The Religious Exemptions Debate
December 8, 2008, 6 PM, Robertson Hall, Bowl 1
Douglas Laycock, Yale Kamisar Collegiate Professor of Law at the University of Michigan Law School, will give a lecture called "The Religious Exemptions Debate." It is open to the public, and it has been co-sponsored with the Madison Program. This lecture is the Alpheus T. Mason Lecture in Constitutional Law and Political Thought: The Quest for Freedom.

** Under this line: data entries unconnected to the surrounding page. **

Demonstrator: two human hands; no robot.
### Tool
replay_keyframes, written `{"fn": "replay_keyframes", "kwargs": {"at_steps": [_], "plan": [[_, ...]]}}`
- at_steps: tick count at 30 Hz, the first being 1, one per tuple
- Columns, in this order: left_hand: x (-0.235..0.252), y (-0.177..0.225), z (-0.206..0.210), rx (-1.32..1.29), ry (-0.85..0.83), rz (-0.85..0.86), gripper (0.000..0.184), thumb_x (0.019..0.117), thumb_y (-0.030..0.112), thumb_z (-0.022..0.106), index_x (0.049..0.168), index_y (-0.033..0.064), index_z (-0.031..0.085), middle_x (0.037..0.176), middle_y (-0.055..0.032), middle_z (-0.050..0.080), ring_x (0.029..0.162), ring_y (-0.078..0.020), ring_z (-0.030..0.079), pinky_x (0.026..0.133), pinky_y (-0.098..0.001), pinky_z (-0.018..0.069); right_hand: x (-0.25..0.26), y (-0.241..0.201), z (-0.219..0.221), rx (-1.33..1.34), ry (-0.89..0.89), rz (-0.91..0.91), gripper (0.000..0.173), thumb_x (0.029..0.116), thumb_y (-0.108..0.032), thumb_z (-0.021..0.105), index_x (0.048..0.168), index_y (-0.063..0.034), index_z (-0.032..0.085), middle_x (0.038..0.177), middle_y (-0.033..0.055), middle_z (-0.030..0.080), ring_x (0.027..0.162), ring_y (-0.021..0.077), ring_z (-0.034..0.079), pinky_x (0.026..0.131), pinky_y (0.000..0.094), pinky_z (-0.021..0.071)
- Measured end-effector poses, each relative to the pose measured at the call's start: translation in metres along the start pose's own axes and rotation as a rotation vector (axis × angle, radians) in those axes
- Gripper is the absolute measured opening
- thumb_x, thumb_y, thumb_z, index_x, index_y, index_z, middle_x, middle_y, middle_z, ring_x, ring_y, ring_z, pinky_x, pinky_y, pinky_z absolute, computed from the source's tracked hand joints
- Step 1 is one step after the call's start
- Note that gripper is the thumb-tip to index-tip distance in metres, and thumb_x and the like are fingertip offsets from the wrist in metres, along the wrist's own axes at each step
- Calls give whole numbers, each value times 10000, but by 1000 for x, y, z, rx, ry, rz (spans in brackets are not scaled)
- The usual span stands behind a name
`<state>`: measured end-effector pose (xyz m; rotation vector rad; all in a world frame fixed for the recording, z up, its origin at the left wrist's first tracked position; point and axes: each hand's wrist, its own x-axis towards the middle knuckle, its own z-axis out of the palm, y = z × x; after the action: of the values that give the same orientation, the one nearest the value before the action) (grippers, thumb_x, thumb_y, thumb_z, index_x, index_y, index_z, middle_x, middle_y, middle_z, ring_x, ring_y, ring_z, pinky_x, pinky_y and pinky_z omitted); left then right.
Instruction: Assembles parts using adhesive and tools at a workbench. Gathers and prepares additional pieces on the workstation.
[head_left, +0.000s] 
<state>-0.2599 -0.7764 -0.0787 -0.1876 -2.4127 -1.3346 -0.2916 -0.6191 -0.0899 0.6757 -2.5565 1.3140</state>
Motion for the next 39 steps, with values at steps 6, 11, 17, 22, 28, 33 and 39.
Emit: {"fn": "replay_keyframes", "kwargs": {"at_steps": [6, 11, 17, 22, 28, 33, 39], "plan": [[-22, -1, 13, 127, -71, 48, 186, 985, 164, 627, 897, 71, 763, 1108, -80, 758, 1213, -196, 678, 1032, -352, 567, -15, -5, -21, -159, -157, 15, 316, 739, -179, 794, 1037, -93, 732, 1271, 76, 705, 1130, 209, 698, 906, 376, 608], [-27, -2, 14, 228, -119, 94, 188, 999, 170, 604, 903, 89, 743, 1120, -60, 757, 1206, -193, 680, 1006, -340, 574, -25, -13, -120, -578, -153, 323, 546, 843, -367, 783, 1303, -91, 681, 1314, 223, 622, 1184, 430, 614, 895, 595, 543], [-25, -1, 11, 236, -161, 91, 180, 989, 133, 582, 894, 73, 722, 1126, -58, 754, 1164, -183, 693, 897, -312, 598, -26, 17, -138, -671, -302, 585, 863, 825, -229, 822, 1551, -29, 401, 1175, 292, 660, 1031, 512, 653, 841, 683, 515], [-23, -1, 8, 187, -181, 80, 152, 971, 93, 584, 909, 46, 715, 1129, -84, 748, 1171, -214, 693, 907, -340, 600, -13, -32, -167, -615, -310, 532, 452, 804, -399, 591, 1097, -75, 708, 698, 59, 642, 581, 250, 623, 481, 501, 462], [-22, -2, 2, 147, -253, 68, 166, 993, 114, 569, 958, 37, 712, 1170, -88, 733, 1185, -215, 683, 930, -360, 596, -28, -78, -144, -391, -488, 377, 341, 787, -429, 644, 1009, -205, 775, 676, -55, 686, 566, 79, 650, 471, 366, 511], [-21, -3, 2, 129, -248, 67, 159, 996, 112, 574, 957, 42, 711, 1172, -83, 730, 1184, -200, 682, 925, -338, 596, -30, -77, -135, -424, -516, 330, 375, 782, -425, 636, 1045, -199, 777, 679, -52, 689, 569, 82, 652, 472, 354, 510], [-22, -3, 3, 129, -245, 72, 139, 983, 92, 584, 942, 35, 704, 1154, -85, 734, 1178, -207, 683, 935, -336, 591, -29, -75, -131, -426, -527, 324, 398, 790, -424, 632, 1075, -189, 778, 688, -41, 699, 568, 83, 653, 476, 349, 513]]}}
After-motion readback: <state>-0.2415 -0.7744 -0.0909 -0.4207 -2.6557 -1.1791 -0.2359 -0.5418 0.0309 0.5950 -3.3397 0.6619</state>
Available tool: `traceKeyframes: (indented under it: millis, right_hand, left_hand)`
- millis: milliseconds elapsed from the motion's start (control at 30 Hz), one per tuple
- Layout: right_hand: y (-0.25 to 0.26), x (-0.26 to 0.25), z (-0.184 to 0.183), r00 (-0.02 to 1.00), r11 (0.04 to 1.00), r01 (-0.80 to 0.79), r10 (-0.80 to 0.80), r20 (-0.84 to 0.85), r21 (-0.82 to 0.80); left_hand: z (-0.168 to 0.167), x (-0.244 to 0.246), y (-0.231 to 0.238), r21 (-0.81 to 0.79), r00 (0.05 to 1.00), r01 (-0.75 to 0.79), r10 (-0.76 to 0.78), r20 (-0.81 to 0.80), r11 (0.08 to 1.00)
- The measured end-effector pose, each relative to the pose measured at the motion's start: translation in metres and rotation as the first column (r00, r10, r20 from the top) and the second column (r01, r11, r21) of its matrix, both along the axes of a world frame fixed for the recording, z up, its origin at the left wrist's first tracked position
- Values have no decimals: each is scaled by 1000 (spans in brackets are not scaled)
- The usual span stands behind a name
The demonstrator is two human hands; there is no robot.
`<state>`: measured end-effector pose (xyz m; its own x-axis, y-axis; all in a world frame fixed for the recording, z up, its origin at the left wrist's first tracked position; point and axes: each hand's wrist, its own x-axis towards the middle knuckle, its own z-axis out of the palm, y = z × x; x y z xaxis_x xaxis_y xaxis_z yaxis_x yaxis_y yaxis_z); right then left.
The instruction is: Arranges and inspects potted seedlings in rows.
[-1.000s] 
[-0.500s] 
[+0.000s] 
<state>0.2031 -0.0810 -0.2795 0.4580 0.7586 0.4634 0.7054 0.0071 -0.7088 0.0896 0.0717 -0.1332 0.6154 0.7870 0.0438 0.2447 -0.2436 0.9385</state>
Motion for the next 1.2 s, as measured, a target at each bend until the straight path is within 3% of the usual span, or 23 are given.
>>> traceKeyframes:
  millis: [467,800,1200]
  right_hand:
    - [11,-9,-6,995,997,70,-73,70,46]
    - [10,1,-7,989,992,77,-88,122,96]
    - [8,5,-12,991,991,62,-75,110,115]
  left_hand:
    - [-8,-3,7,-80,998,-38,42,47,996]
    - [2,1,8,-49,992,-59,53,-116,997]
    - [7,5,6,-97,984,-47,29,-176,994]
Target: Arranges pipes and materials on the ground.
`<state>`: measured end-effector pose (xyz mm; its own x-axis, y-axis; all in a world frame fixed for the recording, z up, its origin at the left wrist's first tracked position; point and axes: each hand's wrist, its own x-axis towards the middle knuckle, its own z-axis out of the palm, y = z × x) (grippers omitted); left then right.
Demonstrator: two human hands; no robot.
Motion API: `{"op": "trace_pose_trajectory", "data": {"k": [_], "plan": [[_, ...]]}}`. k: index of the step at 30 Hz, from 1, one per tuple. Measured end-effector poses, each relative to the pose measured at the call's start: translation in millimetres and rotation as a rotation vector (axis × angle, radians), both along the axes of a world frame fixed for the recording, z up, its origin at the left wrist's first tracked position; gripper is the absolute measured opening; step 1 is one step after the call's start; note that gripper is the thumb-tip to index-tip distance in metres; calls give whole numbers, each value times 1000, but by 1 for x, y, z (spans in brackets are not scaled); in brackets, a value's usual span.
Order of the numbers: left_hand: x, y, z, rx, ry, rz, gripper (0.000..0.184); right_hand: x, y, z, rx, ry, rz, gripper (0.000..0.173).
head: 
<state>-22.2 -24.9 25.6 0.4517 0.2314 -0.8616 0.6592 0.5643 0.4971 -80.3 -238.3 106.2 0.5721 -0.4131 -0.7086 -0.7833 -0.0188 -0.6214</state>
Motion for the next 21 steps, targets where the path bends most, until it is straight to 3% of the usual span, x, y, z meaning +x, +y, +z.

Douglas Laycock joined the University of Michigan Law School faculty in Fall 2006. He is one of the nation’s leading authorities on the law of remedies and also on the law of religious liberty. He has testified many times before Congress about issues of religious liberty, and has argued many cases in the courts, including the U.S. Supreme Court. Laycock is author of the leading casebook Modern American Remedies: Cases and Materials (Aspen, 3d ed. 2002); the award-winning monograph, The Death of the Irreparable Injury Rule (Oxford, 1991); and many articles in Harvard Law Review, Columbia Law Review, Supreme Court Review, and elsewhere. He is a member of the Council of the American Law Institute and an elected fellow of the American Academy of Arts & Sciences.
Laycock earned his B.A. from Michigan State University and his J.D. from the University of Chicago Law School. He was formerly the associate dean for research and the Alice McKean Young Regents Chair at the University of Texas Law School in Austin, and before that, a Professor of Law at the University of Chicago Law School.